Prediction of wind turbine power generation from real-time SCADA data

The models to be created for this problem are the models that will predict the power values expected to be produced by a wind turbine. Thus, by comparing the actual production of a wind turbine with these estimation results, it will be presented to the investor to what extent the turbine produces less than it should be. From this point of view, the investor will be able to realize that there is a performance problem related to the turbine and will be able to initiate root cause analysis.

The data set presented in the problem consists of real-time SCADA data. Each data value belongs only to the relevant time period and the input variables transmitted in the data set for the time period to be predicted are prepared to be used to predict the power generation result in the same time period.
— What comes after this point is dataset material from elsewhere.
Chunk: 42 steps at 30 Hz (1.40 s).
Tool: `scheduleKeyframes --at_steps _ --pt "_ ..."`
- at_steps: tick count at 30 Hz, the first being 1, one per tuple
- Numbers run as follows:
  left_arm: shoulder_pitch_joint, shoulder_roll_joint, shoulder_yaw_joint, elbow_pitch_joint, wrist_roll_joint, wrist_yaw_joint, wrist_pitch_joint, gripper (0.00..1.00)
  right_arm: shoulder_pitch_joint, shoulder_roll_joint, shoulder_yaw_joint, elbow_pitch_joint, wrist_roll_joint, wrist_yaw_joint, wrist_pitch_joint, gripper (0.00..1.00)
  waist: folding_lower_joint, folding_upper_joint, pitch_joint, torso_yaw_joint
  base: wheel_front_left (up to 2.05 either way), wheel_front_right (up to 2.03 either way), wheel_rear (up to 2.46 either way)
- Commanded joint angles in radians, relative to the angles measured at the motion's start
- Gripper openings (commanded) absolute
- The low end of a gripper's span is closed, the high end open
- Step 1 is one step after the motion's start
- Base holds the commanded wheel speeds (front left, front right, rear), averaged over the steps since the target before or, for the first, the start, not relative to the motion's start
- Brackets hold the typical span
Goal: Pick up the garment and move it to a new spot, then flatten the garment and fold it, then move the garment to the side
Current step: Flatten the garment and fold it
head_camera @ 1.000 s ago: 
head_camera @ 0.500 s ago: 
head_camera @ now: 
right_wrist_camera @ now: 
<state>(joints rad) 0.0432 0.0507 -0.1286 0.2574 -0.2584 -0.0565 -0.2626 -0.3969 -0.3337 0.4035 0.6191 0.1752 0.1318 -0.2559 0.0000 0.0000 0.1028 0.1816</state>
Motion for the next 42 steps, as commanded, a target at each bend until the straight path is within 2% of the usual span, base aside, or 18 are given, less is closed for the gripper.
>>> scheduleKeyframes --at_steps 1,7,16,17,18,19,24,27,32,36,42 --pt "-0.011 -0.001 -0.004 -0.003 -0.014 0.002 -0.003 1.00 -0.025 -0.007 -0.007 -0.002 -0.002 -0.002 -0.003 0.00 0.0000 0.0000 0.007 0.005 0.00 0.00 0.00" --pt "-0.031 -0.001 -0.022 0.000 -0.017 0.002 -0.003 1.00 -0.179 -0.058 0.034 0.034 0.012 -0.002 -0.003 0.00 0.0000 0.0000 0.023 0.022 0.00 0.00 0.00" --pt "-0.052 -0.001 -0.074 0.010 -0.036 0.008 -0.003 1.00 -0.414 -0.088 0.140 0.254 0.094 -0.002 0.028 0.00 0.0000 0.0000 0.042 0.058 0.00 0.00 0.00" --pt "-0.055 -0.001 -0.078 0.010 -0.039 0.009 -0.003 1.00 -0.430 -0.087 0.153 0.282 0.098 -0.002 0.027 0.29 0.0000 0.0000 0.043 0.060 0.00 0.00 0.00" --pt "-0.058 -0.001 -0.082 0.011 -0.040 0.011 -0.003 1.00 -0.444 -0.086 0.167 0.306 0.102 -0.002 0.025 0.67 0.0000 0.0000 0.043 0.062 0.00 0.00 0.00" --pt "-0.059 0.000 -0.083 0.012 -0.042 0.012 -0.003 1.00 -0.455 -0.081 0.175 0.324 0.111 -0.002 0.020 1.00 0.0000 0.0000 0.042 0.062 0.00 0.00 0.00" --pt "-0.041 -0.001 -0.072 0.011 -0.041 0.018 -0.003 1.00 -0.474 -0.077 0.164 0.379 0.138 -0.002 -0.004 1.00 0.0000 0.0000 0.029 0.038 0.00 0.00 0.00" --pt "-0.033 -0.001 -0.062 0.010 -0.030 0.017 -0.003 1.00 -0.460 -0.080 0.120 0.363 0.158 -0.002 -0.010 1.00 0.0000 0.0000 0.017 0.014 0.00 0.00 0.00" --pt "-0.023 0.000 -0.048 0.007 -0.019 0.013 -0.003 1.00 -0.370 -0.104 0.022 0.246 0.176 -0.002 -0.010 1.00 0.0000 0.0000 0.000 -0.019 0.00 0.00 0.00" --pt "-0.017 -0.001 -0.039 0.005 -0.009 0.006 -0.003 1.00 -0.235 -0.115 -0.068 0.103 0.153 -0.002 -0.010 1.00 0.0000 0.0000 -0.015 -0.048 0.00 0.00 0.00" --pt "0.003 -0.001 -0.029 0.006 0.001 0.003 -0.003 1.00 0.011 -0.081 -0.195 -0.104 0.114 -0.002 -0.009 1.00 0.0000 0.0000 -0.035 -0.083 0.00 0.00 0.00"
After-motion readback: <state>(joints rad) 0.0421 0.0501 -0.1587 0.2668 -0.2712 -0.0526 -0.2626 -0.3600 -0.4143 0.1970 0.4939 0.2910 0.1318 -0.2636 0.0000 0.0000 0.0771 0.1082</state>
In the shared data set, the real-time power generation amount (Power(kW)) of a wind turbine belonging to Enerjisa Üretim between 01.01.2019 and 14.08.2021 is given on a 10-minute basis.

Information presented in the dataset and its units

Column	Unit
Timestamp	()
Gearbox_T1_High_Speed_Shaft_Temperature	(°C)
Gearbox_T3_High_Speed_Shaft_Temperature	(°C)
Gearbox_T1_Intermediate_Speed_Shaft_Temperature	(°C)
Temperature Gearbox Bearing Hollow Shaft	(°C)
Tower Acceleration Normal	(mm/s²)
Gearbox_Oil-2_Temperature	(°C)
Tower Acceleration Lateral	(mm/s²)
Temperature Bearing_A	(°C)
Temperature Trafo-3	(°C)
Gearbox_T3_Intermediate_Speed_Shaft_Temperature	(°C)
Gearbox_Oil-1_Temperature	(°C)
Gearbox_Oil_Temperature	(°C)
Torque	(%)
Converter Control Unit Reactive Power	(kVAr)
Temperature Trafo-2	(°C)
Reactive Power	(kVAr)
Temperature Shaft Bearing-1	(°C)
Gearbox_Distributor_Temperature	(°C)
Moment D Filtered	(kNm)
Moment D Direction	(kNm)
N-set 1	(rpm)
Operating State	( )
Power Factor	( )
Temperature Shaft Bearing-2	(°C)
Temperature_Nacelle	(°C)
Voltage A-N	(V)
Temperature Axis Box-3	(°C)
Voltage C-N	(V)
Temperature Axis Box-2	(°C)
Temperature Axis Box-1	(°C)
Voltage B-N	(V)
Nacelle Position_Degree	(°)
Converter Control Unit Voltage	(V)
Temperature Battery Box-3	(°C)
Temperature Battery Box-2	(°C)
Temperature Battery Box-1	(°C)
Hydraulic Prepressure	(bar)
Angle Rotor Position	(°)
Temperature Tower Base	(°C)
Pitch Offset-2 Asymmetric Load Controller	(°)
Pitch Offset Tower Feedback	(°)
Line Frequency	(Hz)
Internal Power Limit	(kW)
Circuit Breaker cut-ins	( )
Particle Counter	( )
Tower Accelaration Normal Raw	(mm/s²)
Torque Offset Tower Feedback	(Nm)
External Power Limit	(kW)
Blade-2 Actual Value_Angle-B	(°)
Blade-1 Actual Value_Angle-B	(°)
Blade-3 Actual Value_Angle-B	(°)
Temperature Heat Exchanger Converter Control Unit	(°C)
Tower Accelaration Lateral Raw	(mm/s²)
Temperature Ambient	(°C)
Nacelle Revolution	( )
Pitch Offset-1 Asymmetric Load Controller	(°)
Tower Deflection	(ms)
Pitch Offset-3 Asymmetric Load Controller	(°)
Wind Deviation 1 seconds	(°)
Wind Deviation 10 seconds	(°)
Proxy Sensor_Degree-135	(mm)
State and Fault	( )
Proxy Sensor_Degree-225	(mm)
Blade-3 Actual Value_Angle-A	(°)
Scope CH 4	( )
Blade-2 Actual Value_Angle-A	(°)
Blade-1 Actual Value_Angle-A	(°)
Blade-2 Set Value_Degree	(°)
Pitch Demand Baseline_Degree	(°)
Blade-1 Set Value_Degree	(°)
Blade-3 Set Value_Degree	(°)
Moment Q Direction	(kNm)
Moment Q Filltered	(kNm)
Proxy Sensor_Degree-45	(mm)
Turbine State	( )
Proxy Sensor_Degree-315	(mm)

Preprocessing

#!/usr/bin/env python
# coding: utf-8
import numpy as np
import csv

import warnings
warnings.filterwarnings('ignore')

import pandas as pd
import pickle
import time
import os

import pandas as pd

unzip dataset

import zipfile
path_to_zip_file="enerjisa-uretim-hackathon.zip"
with zipfile.ZipFile(path_to_zip_file, 'r') as zip_ref:
    zip_ref.extractall(path_to_zip_file[:-4])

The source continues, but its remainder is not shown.